Activity » With the pictures removed, please write out every line below exactly as given.

(Stored dataset items)
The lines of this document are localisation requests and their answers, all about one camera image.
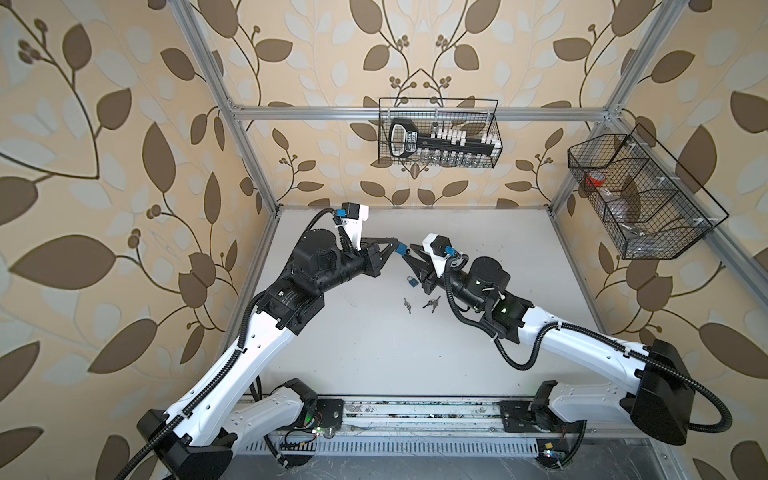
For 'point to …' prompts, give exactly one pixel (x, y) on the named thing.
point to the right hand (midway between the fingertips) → (410, 250)
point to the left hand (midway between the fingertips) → (400, 242)
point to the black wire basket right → (653, 209)
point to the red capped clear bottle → (597, 180)
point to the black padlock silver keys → (432, 302)
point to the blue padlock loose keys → (407, 305)
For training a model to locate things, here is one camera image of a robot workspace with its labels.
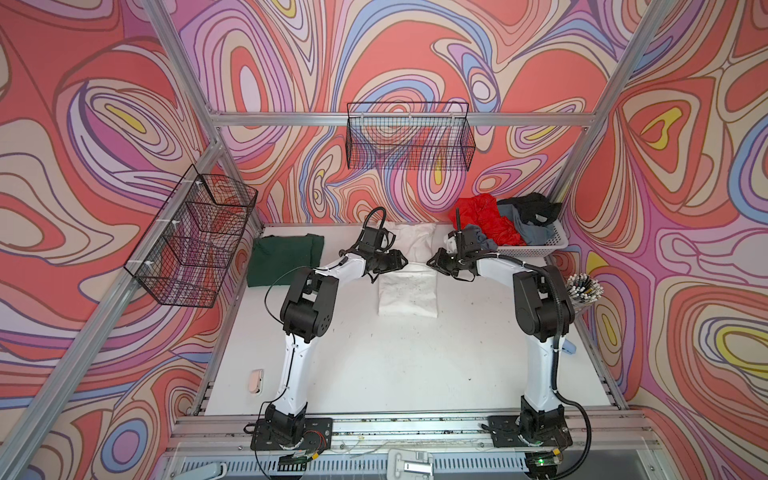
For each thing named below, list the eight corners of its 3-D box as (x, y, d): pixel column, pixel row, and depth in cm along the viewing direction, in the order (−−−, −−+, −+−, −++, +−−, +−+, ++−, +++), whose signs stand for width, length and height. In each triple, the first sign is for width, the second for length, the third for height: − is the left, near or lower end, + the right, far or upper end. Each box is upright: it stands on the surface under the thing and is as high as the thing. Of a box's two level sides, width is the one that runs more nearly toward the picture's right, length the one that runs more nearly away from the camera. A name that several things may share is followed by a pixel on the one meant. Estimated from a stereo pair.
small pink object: (251, 395, 81) (248, 393, 79) (252, 374, 85) (248, 371, 83) (262, 392, 82) (259, 390, 79) (262, 371, 85) (259, 368, 83)
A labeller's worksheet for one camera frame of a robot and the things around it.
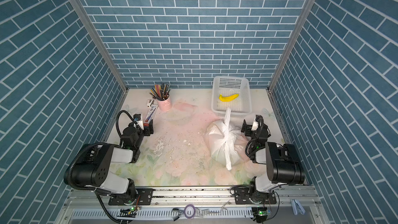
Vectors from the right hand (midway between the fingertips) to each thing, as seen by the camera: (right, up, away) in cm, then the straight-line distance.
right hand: (252, 119), depth 91 cm
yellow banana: (-12, +13, +20) cm, 27 cm away
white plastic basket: (-6, +18, +28) cm, 34 cm away
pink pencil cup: (-55, +8, +11) cm, 57 cm away
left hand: (-64, 0, 0) cm, 64 cm away
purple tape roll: (-35, -40, -21) cm, 57 cm away
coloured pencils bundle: (-57, +17, +8) cm, 60 cm away
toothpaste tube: (-66, +2, +14) cm, 67 cm away
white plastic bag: (-17, -11, -11) cm, 23 cm away
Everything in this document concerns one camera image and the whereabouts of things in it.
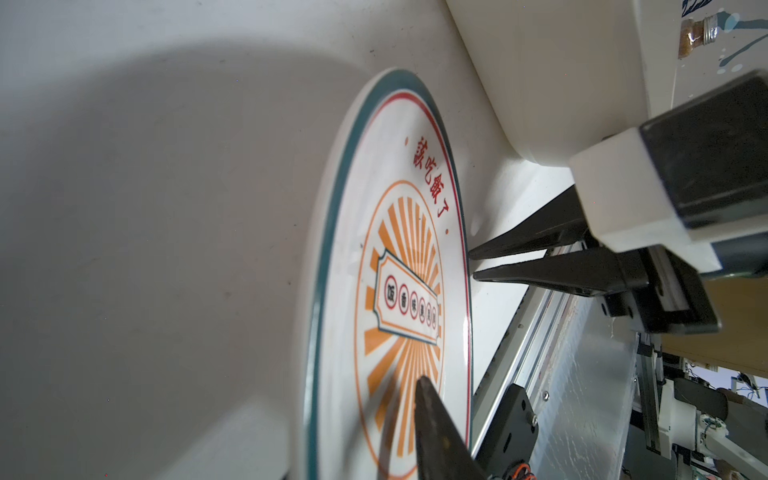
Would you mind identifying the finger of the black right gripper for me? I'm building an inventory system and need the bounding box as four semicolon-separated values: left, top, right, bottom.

Answer space »
The lines of this document are localisation requests and their answers, all about one camera image.
For 'point to …' prompts, give exactly one pixel (x, y) on the named thing.
point to the right hand (midway between the fingertips) → (410, 250)
point to the left hand (midway between the fingertips) → (400, 242)
point to the black wire basket right → (653, 209)
point to the red capped clear bottle → (597, 180)
point to the black padlock silver keys → (432, 302)
point to the blue padlock loose keys → (407, 305)
For training a model to locate things, here is one camera image of a robot workspace with its labels.
For each thing named below, list the eight corners of its 3-D box as (x, y, d): pixel column, pixel row, and depth in cm along the viewing direction, in the order (−−−, −−+, −+−, −++, +−−, +−+, ++−, +++), whose signs stand for width, length and height. In each triple, the first sign is for width, the second for length, the third for height: − is the left, near or lower end, + the right, far or upper end. Each box is upright: it stands on the surface under the thing and is as high as the thing. Of a box's two level sides, width is the one that runs more nearly toward the picture's right, length the one that runs more nearly away from the camera. A name that several things may share is followed by a pixel on the one meant. Estimated from a stereo pair.
small pink object: (251, 395, 81) (248, 393, 79) (252, 374, 85) (248, 371, 83) (262, 392, 82) (259, 390, 79) (262, 371, 85) (259, 368, 83)
A labeller's worksheet for one camera frame of a robot and the things around it.
Vectors from the right hand (midway between the fingertips) to each thing, as seen by the camera: (right, up, away) in cm, then the straight-line distance.
right hand: (252, 119), depth 91 cm
yellow banana: (-12, +13, +20) cm, 27 cm away
white plastic basket: (-6, +18, +28) cm, 34 cm away
pink pencil cup: (-55, +8, +11) cm, 57 cm away
left hand: (-64, 0, 0) cm, 64 cm away
purple tape roll: (-35, -40, -21) cm, 57 cm away
coloured pencils bundle: (-57, +17, +8) cm, 60 cm away
toothpaste tube: (-66, +2, +14) cm, 67 cm away
white plastic bag: (-17, -11, -11) cm, 23 cm away
Everything in this document concerns one camera image and the whereabouts of things in it.
Would you mind identifying the finger of the black right gripper for me? I'm building an inventory system and need the bounding box as four semicolon-separated values: left, top, right, bottom.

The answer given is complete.